Data for the task:
+-------+
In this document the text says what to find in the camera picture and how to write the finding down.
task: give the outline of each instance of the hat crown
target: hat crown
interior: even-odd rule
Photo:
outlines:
+-------+
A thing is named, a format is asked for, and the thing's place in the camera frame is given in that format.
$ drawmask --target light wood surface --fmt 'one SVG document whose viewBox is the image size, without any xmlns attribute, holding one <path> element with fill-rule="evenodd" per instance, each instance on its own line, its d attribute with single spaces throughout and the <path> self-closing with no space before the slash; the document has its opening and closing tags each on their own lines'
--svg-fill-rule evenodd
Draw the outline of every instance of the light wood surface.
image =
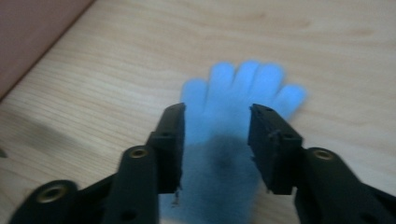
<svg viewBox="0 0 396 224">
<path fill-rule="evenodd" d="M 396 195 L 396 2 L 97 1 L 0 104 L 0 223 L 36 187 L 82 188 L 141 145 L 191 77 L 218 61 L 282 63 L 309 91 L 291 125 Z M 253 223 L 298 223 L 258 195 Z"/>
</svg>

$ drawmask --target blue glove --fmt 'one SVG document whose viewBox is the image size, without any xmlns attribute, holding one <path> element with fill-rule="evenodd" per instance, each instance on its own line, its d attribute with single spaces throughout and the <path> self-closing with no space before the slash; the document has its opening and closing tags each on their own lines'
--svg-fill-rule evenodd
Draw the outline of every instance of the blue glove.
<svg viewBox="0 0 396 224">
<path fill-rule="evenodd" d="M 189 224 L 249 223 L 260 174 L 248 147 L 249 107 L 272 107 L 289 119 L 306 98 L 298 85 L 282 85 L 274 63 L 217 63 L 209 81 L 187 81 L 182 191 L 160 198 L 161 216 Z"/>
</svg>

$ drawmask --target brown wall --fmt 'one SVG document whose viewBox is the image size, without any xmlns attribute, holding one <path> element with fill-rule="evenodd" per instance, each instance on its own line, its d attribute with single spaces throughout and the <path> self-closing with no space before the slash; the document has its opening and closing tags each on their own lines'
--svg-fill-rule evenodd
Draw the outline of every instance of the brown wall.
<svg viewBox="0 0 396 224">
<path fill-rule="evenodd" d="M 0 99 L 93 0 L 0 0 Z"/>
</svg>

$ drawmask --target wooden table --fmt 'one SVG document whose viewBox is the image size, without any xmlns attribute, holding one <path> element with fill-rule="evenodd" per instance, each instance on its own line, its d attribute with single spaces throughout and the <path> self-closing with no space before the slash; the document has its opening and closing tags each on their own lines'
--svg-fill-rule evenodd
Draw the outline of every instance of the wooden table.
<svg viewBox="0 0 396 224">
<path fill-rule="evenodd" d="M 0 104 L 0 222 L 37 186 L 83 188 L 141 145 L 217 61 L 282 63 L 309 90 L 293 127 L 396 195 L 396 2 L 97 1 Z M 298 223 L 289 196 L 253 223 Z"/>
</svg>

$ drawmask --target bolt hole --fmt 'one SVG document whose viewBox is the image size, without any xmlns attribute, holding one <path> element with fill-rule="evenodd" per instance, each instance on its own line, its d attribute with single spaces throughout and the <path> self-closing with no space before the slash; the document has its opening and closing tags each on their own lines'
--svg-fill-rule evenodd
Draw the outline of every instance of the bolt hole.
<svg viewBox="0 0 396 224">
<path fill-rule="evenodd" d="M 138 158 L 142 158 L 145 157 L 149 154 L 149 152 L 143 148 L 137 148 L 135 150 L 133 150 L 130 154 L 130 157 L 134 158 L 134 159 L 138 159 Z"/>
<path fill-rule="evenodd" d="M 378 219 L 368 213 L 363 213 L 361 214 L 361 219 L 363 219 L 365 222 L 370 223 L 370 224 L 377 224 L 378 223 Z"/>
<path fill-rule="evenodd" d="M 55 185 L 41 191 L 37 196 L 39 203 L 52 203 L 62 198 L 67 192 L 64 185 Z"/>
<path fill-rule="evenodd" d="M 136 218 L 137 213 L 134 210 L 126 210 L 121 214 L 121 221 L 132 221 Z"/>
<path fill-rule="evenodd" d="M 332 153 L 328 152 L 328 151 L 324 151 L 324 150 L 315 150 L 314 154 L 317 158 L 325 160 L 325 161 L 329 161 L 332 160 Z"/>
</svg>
+-------+
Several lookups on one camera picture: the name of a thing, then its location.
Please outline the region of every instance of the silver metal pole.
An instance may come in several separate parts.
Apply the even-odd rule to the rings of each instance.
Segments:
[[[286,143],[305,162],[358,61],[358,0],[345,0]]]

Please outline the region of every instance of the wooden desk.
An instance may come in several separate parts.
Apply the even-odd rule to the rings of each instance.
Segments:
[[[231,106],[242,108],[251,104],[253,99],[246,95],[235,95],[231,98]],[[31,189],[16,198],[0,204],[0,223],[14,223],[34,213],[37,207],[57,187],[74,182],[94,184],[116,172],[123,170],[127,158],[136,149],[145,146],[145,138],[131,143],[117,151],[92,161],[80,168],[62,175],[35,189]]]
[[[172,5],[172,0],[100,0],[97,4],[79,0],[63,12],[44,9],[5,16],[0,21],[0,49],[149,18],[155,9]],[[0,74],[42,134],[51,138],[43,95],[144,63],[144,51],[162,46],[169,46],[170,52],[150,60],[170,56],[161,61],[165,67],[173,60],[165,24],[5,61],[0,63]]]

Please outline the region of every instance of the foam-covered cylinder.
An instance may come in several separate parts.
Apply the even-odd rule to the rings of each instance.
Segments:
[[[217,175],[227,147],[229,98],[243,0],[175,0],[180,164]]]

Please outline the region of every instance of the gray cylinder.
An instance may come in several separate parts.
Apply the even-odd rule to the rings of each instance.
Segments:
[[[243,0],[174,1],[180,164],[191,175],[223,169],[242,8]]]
+-------+
Exercise goal:
Find the word "thing" in the listing and copy each line that contains it.

Solution to this problem:
A thing is named, a format is asked for, and the thing's place in the camera frame is given in that format.
Several lookups on one camera picture: the name of a thing, then its location.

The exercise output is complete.